Secondly, the religious law saved social institutions : it was a Christian opinion that God had let a reflex of His justice shine out in Roman law, which was also believed to present a marvellous agreement with the Mosaic institutions ; and this idea was the origin of a compilation published towards the end of the fifth cen­tury, “Collatio legum Mosaicarum et Romanarum.” The Church preserved Roman law, gathered from it the wisest dispositions in the body of the law ecclesiastical, and put it forth as the common law of the clergy and of Roman subjects under barbarian control. She taught it to the barbarians themselves, as evidenced by the Lombardic, and, more especially, the Visigothic code. But of all of the political works to which the clergy of the time applied its hand, the consecration of royalty was the greatest. Born in the forests of Germany, fenced by a profoundly heathen tradition, and full of bloodthirsty instincts, Christianity threw upon it the toga of the Roman magistrate, and taught it to rule by justice rather than by force. Later, to complete its purification, the Church restored to it the consecration of the kings of Israel, desiring to mould the warrior chiefs into shepherds of the people, who by a gentle sway would temper the reign of justice with charity.

Thirdly, Christian worship saved art. When the religion emerged from the Catacombs and built its churches, its first model was the Basilica, the tribunal of the magistrates—the most august object that anti­quity could show. It proceeded to cover their walls with mosaic, the lines of which, if they do not recall its harmony and just proportion, often rival the simple grandeur of Grecian art.
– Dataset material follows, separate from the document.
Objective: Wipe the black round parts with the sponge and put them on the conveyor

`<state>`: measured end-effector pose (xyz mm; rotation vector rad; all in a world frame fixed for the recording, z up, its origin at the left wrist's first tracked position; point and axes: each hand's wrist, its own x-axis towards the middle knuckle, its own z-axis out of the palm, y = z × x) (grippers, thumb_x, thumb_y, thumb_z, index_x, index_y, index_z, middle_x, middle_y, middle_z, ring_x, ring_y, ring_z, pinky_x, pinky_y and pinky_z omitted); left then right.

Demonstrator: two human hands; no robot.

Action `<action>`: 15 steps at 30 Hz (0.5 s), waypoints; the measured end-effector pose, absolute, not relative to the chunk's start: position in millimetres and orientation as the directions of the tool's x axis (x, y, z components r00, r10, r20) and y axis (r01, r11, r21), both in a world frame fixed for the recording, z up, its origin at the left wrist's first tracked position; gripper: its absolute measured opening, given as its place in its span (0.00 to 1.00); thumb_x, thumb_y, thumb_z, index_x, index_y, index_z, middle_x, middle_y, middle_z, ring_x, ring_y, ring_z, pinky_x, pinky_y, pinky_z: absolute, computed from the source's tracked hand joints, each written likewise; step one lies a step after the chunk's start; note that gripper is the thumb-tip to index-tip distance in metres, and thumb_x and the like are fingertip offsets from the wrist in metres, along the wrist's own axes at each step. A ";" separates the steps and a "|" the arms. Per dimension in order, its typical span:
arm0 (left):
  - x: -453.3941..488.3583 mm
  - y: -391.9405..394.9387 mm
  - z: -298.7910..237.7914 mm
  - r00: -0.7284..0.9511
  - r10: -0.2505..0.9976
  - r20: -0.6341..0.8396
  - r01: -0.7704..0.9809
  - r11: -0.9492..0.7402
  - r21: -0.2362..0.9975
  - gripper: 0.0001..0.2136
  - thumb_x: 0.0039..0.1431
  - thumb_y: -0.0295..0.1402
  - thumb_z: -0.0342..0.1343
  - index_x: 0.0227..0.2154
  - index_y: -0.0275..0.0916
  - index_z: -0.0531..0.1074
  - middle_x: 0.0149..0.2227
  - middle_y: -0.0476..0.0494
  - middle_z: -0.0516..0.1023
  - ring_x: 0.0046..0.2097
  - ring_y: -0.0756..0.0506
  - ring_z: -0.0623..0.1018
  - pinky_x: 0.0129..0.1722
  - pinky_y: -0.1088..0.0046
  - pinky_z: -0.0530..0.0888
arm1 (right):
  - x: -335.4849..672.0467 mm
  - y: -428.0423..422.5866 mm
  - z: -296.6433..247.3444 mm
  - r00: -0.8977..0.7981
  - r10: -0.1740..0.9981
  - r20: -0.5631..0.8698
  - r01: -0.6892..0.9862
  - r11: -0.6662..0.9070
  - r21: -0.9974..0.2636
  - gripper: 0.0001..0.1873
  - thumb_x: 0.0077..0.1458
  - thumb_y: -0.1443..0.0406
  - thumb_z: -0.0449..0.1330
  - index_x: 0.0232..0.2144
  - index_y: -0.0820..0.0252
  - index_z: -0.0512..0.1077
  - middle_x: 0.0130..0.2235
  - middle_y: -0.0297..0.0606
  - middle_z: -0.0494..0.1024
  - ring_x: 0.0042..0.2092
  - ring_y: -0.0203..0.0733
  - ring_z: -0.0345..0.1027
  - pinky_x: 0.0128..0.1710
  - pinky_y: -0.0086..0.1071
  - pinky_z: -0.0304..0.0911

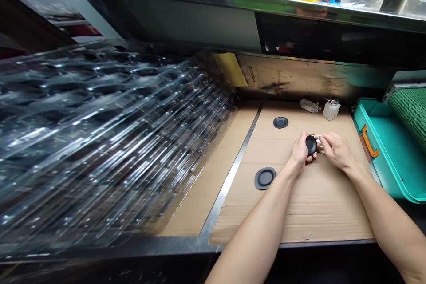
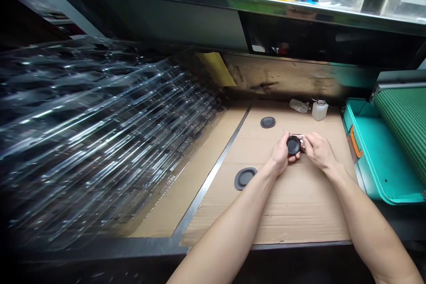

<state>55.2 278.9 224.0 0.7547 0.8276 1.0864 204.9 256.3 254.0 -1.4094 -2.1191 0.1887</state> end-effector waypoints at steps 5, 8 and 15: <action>56.4 276.2 216.5 0.265 0.948 -0.174 -0.220 0.236 0.947 0.31 0.64 0.60 0.42 0.25 0.37 0.73 0.14 0.44 0.71 0.12 0.53 0.62 0.14 0.77 0.53 | 200.9 254.0 248.0 -0.291 0.859 0.421 0.863 0.426 -0.271 0.17 0.69 0.60 0.49 0.41 0.56 0.77 0.37 0.40 0.76 0.39 0.41 0.68 0.40 0.31 0.60; 56.5 275.0 216.7 0.247 0.948 -0.201 -0.127 0.237 0.963 0.33 0.65 0.61 0.40 0.22 0.37 0.72 0.14 0.43 0.71 0.11 0.52 0.63 0.13 0.76 0.54 | 199.5 252.6 247.8 -0.290 0.853 0.434 0.890 0.407 -0.204 0.18 0.69 0.60 0.48 0.37 0.57 0.76 0.35 0.40 0.75 0.38 0.42 0.67 0.39 0.32 0.58; 56.5 273.8 216.9 0.273 0.939 -0.208 -0.104 0.244 0.964 0.32 0.65 0.60 0.41 0.22 0.36 0.72 0.13 0.43 0.71 0.12 0.52 0.64 0.14 0.77 0.54 | 199.9 252.6 250.6 -0.318 0.840 0.439 0.897 0.417 -0.147 0.17 0.69 0.61 0.49 0.35 0.57 0.75 0.35 0.40 0.76 0.38 0.42 0.66 0.38 0.32 0.56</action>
The bishops and civilizing monks of France and England drew to their side the most perfect artists of Italy to build basilicas after the ancient form, and to animate them by fresco and glass- painting. To these churches, already instinct with life, voice was to be given; their chants were to rise as one sound, that the concert of the lips might sym­bolize the union of souls. Schools of church music were accordingly opened, deriving their form and rule from that of St. John Lateran ; but music, the seventh of the liberal arts according to the ancients, presup­poses the knowledge of the rest, and it was not reached till the dusty ways of the trivium and quadrivium had been followed to their end. And as melody could not be divorced from poetry, so the doors of the ecclesias­tical school could hardly be closed on the poets. Indeed they had already effected an entrance, quoted as they were on every page by St. Basil, St. Augustine, and St. Jerome. Some sterner spirits did try to stop Virgil upon the threshold; but others, more accommodating, pointed out that the sweet singer of Mantua had an­nounced the advent of Messiah, so Virgil passed in with the Fourth Eclogue in. his hands, and brought all the classic poets in his train.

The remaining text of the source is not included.